Inhibition of KRAS-driven tumorigenicity by interruption of an autocrine cytokine circuit.

Publication TypeJournal Article
Year of Publication2014
AuthorsZhu, Z, Aref, AR, Cohoon, TJ, Barbie, TU, Imamura, Y, Yang, S, Moody, SE, Shen, RR, Schinzel, AC, Thai, TC, Reibel, JB, Tamayo, P, Godfrey, JT, Qian, ZR, Page, AN, Maciag, K, Chan, EM, Silkworth, W, Labowsky, MT, Rozhansky, L, Mesirov, JP, Gillanders, WE, Ogino, S, Hacohen, N, Gaudet, S, Eck, MJ, Engelman, JA, Corcoran, RB, Wong, KK, Hahn, WC, Barbie, DA
JournalCancer discovery
Date Published2014/01/20

Although the roles of mitogen-activated protein kinase (MAPK) and phosphatidylinositol-3 kinase (PI3K) signaling in KRAS-driven tumorigenesis are well established, KRAS activates additional pathways required for tumor maintenance, inhibition of which are likely to be necessary for effective KRAS-directed therapy.
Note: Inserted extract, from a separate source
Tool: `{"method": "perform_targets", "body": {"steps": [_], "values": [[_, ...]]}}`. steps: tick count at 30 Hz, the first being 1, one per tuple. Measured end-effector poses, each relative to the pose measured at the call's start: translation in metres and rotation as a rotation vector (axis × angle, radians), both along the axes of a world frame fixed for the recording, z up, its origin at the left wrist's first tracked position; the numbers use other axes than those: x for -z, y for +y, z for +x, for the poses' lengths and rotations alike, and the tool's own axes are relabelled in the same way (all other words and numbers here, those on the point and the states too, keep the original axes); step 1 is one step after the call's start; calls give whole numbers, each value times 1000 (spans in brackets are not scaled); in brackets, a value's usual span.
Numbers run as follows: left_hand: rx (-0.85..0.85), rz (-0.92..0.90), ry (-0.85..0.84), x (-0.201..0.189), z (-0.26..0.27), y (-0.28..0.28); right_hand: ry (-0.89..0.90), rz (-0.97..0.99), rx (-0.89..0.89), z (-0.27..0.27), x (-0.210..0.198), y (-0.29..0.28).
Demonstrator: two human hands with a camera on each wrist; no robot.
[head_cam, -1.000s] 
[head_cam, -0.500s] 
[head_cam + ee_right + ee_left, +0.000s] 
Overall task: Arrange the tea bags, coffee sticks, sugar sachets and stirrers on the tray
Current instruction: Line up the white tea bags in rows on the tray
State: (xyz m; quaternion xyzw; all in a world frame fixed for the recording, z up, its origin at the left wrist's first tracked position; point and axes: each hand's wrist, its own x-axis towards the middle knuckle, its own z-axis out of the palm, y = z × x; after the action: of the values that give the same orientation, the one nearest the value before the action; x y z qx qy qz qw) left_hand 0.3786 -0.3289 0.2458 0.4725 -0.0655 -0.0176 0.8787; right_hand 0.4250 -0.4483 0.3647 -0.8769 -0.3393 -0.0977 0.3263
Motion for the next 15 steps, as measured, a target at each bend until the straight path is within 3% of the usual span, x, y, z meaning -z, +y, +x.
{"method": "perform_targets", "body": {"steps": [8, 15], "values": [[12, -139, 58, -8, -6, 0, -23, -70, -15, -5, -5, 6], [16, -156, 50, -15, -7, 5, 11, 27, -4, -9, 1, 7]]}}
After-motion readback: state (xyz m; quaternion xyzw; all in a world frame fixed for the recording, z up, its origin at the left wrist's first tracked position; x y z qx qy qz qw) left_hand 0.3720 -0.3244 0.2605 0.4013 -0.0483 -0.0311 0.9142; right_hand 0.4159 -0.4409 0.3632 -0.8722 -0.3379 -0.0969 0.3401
Here we show that the IKK-related kinases TBK1 and IKKε promote KRAS-driven tumorigenesis by regulating autocrine CCL5 and IL-6 and identify CYT387 as a potent JAK/TBK1/IKKε inhibitor. CYT387 treatment ablates RAS-associated cytokine signaling and impairs Kras-driven murine lung cancer growth. Combined CYT387 and MEK inhibitor therapy induces regression of aggressive murine lung adenocarcinomas driven by Kras mutation and p53 loss. These observations reveal that TBK1/IKKε promote tumor survival by activating CCL5 and IL-6 and identify concurrent inhibition of TBK1/IKKε, JAK, and MEK signaling as an effective approach to inhibit the actions of oncogenic KRAS.